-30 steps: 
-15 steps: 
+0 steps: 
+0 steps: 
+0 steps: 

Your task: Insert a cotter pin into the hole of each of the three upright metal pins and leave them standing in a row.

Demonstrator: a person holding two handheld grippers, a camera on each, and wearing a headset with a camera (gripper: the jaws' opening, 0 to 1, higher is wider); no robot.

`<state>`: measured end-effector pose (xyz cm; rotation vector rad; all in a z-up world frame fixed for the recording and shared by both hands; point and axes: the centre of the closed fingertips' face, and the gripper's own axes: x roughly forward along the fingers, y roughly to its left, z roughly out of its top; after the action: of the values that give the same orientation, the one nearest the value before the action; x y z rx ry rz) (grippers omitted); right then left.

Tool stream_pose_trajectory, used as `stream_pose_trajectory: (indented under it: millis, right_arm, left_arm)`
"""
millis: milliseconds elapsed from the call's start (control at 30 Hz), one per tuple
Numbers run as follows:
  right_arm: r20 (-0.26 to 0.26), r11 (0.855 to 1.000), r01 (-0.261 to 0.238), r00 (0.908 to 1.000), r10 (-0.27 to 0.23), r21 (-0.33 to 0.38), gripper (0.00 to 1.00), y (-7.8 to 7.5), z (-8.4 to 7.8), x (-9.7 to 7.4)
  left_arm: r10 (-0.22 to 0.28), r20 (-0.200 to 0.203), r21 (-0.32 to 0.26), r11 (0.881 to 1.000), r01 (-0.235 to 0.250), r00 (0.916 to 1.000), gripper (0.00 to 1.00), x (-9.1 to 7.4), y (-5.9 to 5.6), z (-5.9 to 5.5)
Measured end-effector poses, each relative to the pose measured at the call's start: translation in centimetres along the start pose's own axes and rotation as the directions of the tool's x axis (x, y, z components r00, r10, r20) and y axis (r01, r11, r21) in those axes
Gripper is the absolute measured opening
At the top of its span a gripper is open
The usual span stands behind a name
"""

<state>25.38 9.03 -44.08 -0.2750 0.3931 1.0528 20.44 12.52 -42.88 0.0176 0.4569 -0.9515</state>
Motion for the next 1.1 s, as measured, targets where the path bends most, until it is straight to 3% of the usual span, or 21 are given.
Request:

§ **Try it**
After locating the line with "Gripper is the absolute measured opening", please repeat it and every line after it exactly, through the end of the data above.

§ **Result for this task**
Gripper is the absolute measured opening
At the top of its span a gripper is open
The usual span stands behind a name
"""

<state>25.38 9.03 -44.08 -0.2750 0.3931 1.0528 20.44 12.52 -42.88 0.0176 0.4569 -0.9515</state>
Motion for the next 1.1 s, as measured, targets where the path bends most, until it is straight to 3% of the usual span, or 21 are given.
Request:

No additional work is needed on this exercise.